Egypt has been roiled by deadly protests since President Mohammed Morsi was toppled in a military coup on July 3, developments that have threatened the $1.5 billion in annual U.S. military and economic aid to the Arab world's most populous country. Responding to reporters' questions Tuesday about an attempt to cut off the aid, Graham offered up word that Obama has sought the help of the two lawmakers.
"The president asked Sen. McCain and myself to go to Egypt next week, so we're trying to find a way to get there," Graham said. "So we can go over and reinforce in a bipartisan fashion the message that we have to move to civilian control, that the military is going to have to, you know, allow the country to have new elections and move toward an inclusive, democratic approach."
Graham told CBS News that he and McCain were going to Egypt "to talk to the military and the political leaders, hopefully including the Muslim Brotherhood, to have a unified message that we want Egypt to be successful and you cannot stop the progress and the march for democracy that the military has to turn over as fast as possible control to a civilian government."
"The days of supporting friendly dictators or military regimes are behind us, the Arab spring is real. I'm glad the president asked. We'll try to deliver a bipartisan message. We'll try to bring out the best in the future in Egypt before it's too late."
Graham said the two senators were trying to work out the logistics of the trip at the same time Congress was scheduled to begin its summer recess. The South Carolina senator said the goal was to deliver a unified message that "jailing the opposition is more and more like a coup."

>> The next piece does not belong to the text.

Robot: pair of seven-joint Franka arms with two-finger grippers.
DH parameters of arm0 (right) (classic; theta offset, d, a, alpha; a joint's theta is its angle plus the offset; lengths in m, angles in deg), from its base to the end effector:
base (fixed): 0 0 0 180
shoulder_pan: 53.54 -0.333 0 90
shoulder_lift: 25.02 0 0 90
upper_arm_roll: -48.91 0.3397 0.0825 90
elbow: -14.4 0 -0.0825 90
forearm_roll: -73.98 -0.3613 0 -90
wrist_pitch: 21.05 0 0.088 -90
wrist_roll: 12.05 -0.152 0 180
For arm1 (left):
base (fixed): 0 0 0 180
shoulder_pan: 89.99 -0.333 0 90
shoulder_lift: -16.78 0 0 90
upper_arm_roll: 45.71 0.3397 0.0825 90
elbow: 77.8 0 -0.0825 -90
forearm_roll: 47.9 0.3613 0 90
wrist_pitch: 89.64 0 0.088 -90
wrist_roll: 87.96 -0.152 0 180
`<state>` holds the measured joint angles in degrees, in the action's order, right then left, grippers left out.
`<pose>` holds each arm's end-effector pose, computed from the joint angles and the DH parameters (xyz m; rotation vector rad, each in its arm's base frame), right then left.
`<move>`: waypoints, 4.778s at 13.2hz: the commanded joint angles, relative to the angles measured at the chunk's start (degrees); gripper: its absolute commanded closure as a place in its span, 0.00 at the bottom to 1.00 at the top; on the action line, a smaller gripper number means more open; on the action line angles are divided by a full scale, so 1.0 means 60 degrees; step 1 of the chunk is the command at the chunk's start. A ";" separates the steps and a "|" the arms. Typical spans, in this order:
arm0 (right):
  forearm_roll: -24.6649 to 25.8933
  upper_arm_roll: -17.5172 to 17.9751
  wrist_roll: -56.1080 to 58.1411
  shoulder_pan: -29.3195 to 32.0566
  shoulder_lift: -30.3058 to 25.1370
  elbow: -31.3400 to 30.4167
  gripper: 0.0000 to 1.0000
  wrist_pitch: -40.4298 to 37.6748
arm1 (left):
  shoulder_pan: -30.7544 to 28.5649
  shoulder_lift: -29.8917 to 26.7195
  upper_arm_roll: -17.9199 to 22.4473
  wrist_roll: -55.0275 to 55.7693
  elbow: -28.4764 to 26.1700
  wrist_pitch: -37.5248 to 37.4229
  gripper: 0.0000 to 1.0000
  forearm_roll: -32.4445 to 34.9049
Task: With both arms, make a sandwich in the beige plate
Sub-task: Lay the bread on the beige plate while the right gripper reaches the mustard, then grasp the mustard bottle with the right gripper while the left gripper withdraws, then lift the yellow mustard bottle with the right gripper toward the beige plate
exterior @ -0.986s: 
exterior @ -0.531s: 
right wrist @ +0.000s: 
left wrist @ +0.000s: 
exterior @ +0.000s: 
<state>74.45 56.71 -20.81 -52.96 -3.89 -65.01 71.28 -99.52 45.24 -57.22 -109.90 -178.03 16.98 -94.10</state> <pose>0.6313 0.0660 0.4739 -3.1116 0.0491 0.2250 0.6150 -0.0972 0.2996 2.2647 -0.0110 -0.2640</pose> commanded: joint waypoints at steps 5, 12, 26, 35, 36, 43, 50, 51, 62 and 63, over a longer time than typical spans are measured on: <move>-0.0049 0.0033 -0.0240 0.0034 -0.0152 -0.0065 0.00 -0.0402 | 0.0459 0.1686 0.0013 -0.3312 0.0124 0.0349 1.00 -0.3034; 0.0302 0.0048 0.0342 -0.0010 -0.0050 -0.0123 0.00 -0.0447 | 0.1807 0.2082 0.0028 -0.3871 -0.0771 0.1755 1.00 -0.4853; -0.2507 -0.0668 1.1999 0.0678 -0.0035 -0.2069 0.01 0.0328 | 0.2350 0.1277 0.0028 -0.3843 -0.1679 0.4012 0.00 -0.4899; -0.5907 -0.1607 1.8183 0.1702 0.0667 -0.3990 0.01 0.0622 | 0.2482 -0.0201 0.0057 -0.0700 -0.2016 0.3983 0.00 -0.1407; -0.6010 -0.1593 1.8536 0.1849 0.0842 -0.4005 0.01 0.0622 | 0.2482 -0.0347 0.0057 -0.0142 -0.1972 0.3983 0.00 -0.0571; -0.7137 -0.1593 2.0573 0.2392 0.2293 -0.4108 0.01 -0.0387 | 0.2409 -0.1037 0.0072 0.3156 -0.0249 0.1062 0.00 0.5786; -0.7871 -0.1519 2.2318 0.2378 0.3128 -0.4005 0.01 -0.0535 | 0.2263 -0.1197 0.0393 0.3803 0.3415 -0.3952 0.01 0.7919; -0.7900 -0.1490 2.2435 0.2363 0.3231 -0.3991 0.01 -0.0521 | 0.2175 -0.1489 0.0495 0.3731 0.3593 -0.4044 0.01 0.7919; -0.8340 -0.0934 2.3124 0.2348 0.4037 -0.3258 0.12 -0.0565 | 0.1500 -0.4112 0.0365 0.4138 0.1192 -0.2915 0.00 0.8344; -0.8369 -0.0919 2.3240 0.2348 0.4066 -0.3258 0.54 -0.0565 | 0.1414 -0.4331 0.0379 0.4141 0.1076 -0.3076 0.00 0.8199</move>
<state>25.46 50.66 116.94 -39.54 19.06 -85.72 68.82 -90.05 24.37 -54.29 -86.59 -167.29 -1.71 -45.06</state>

Last week, the Obama administration told lawmakers that it won't declare Egypt's government overthrow a coup, which would prompt the automatic suspension of American assistance programs under U.S. law. The administration fears that halting such funding could imperil programs that help to secure Israel's border and fight weapons smuggling into the Hamas-controlled Gaza Strip.
The White House declined to comment about a possible trip.

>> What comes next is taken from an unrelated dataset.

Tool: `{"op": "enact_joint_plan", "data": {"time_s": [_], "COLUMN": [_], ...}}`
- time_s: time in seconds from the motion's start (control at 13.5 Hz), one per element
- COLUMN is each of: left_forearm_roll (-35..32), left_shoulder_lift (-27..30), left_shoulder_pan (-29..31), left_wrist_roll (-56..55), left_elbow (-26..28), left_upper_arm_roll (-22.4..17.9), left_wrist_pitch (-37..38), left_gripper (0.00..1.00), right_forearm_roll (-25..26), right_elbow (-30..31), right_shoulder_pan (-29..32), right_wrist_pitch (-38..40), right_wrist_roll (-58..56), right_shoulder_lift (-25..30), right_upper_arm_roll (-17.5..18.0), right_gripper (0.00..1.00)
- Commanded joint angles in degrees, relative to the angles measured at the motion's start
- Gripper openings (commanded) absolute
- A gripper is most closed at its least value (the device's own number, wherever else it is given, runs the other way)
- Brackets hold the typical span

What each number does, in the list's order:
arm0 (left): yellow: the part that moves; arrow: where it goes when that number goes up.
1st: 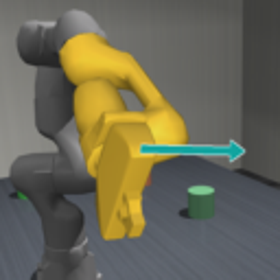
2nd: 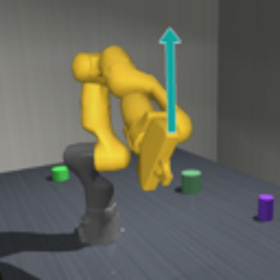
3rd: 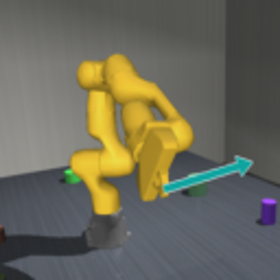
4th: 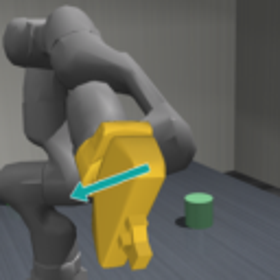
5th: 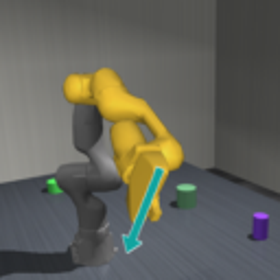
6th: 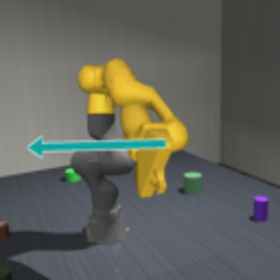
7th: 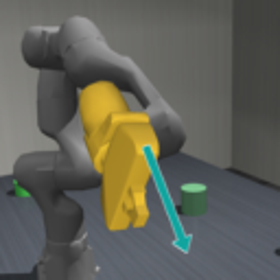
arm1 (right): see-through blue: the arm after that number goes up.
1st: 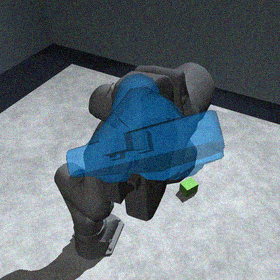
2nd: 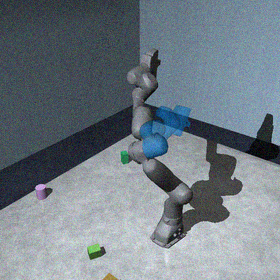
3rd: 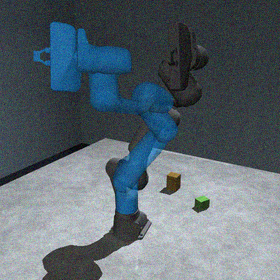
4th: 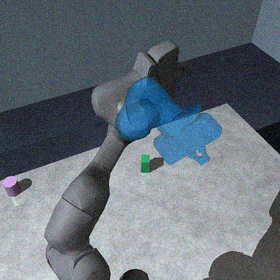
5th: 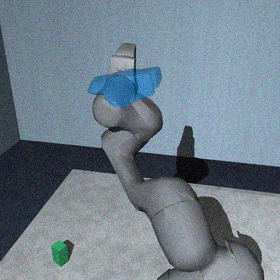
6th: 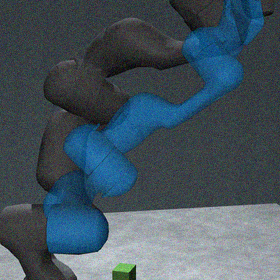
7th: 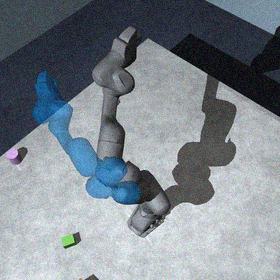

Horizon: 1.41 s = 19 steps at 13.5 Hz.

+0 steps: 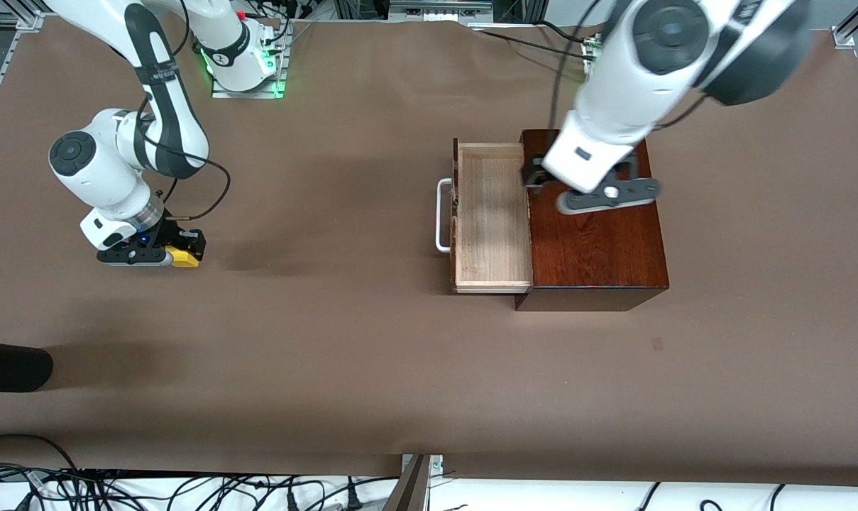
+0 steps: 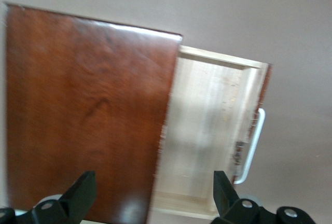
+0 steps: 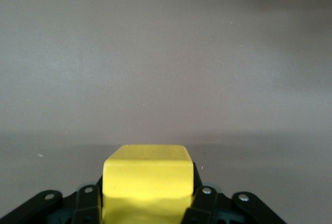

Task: Open drawer, take yellow block, close drawer
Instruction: 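Lower the cube to the table while the left gripper reaches the drawer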

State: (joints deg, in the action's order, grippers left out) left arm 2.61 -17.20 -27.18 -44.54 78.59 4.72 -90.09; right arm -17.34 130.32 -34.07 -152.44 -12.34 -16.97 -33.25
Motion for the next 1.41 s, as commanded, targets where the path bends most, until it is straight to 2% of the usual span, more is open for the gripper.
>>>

Sen. Rand Paul, R-Ky., is pushing for a Senate vote on his bill to cut off aid to Egypt. Graham said a vote now could send the wrong signal.
"If you cut off aid, that's a destabilizing event," Graham said, while a vote for aid would "give people the impression everything's fine."
Graham said the trip first came up at the July 17 White House meeting in which the two senators met with the president.
Asked whether the Paul bill might pass, Sen. Bob Corker of Tennessee, the top Republican on the Senate Foreign Relations Committee, said: "I hope not."
"I do agree we need to comply with laws that we have in our country," he told reporters, adding that Congress may change the coup restrictions in September to give the president waiver authority to continue providing aid. "Right now, in the middle of this volatile situation, we need to be a voice of calm."
Sen. Carl Levin, D-Mich., chairman of the Armed Services Committee, has called for halting assistance to Egypt, but he said Paul's proposal was "too extreme."
"I'm in favor of suspension," Levin said. But he would support gradual resumption of aid as the government "lives up to the commitments that they make in the constitution, having a diverse Cabinet, having elections according to the six-month schedule."